When my grandma died, my mom and I went out to the cabin and cleaned the place up.  And ever since, I've been waiting for the weather and our schedule to clear up enough to take Hannah.  Yesterday, I finally did. 

Todd's schedule doesn't permit much in the way of weekend activities (that's what being a real estate agent will get you), so it was just the two of us.  We took two trips down to the creek where we waded (with the utmost caution) hand-in-hand along the slippery rock bottom while Hannah squealed "Hannah slippery! Hannah slippery!" over the roar of the water.  On the second trip, we saw a herd of horses and she discovered the sheer glee of fishing rocks off the bottom and throwing them to make a splash.  Back at the cabin, I pointed out two lizards that we'd scared out from some driftwood.  "More lizard, more lizard!"

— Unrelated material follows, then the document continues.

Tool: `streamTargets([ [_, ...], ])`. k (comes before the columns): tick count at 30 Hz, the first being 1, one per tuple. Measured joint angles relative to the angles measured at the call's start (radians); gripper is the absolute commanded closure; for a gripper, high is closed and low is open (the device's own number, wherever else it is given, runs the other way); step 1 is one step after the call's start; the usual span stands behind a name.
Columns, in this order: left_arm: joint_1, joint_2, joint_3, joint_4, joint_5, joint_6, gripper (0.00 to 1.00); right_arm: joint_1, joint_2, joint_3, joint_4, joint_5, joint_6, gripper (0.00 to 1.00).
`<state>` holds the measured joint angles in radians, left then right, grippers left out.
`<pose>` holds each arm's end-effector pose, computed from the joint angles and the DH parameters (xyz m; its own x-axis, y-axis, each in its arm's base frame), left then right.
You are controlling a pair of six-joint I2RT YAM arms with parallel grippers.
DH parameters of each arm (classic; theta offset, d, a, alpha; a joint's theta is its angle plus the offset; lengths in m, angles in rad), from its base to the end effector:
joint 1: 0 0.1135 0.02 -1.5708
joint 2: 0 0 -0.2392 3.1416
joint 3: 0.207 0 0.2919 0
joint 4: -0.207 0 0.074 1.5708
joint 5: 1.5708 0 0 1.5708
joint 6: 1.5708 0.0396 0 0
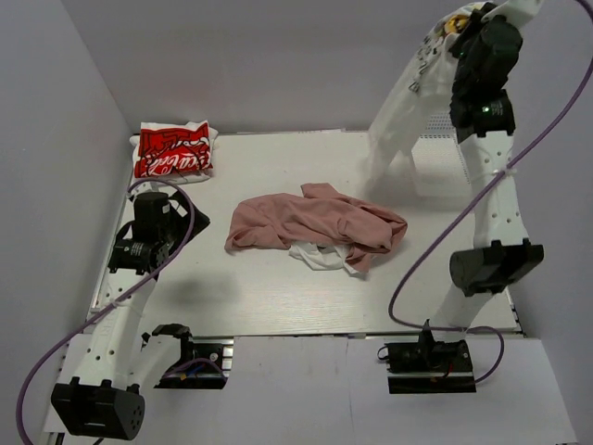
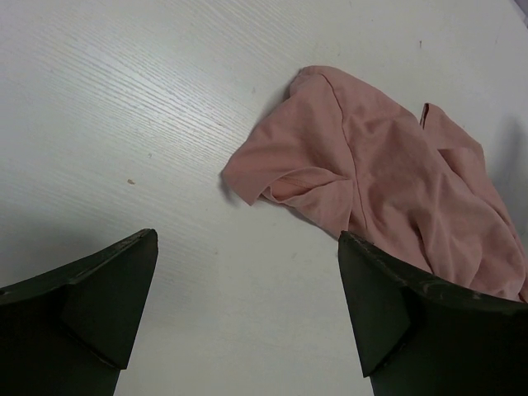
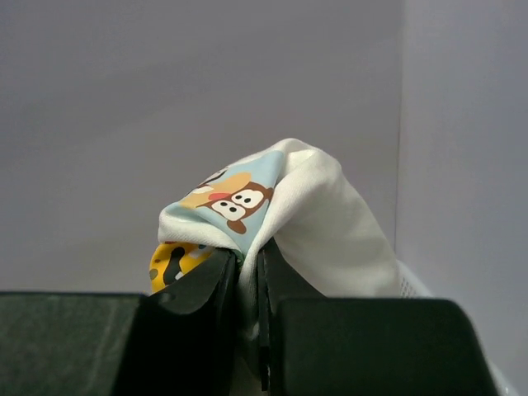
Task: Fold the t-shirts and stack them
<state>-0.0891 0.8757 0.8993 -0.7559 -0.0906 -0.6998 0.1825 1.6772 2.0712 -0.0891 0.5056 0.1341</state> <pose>0.2347 -0.0174 0.2881 -0.5233 -0.5972 -0.6078 -0.4124 0.8017 -0.4327 0.3868 0.0519 0.5490 0.3321 0.1802 -0.9259 0.2534 0.9284 0.2716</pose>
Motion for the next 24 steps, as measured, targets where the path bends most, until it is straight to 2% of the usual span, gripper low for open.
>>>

And then, after dinner, Hannah and I went for a walk all around the area where the campers were.  We made our way up the slope to the hillside where Thomas's ashes are, and I felt myself start to go all liquidy on the inside.  I was carrying Hannah, who'd suddenly developed a fairly rational fear of cacti, up high on my ribs, her leg swung over the bump of her sister.  I was struggling to take it all in: the four years that have passed since I dug my fingers into those grey ashes and watched the wind carry him away; the unspeakable blessing of watching my dreams come true as Hannah squealed in the water earlier that day; the knowledge that even more love is coming my way in forms I will never see coming; and the reality that none of that keeps me from missing the sons who aren't here.

Then Hannah began pulling on my eyelashes.  "Mommy crying."  She said it almost like a question.  I laughed and explained, "Yeah, Mommy is crying.  Mommy is sad. She misses your big brother.  But she's so glad to have you here.  You make me very happy."

"Mama sad," she repeated, and then, "Hannah sad, too."

"That's okay, sweetie.  Sometimes people get sad, and it's okay.  Because then we find what makes us happy and we feel better."

I hugged her and smiled, and hugged her again.  "Crying all gone?" she asked.

"Crying all gone," I lied, and I kissed her on the forehead.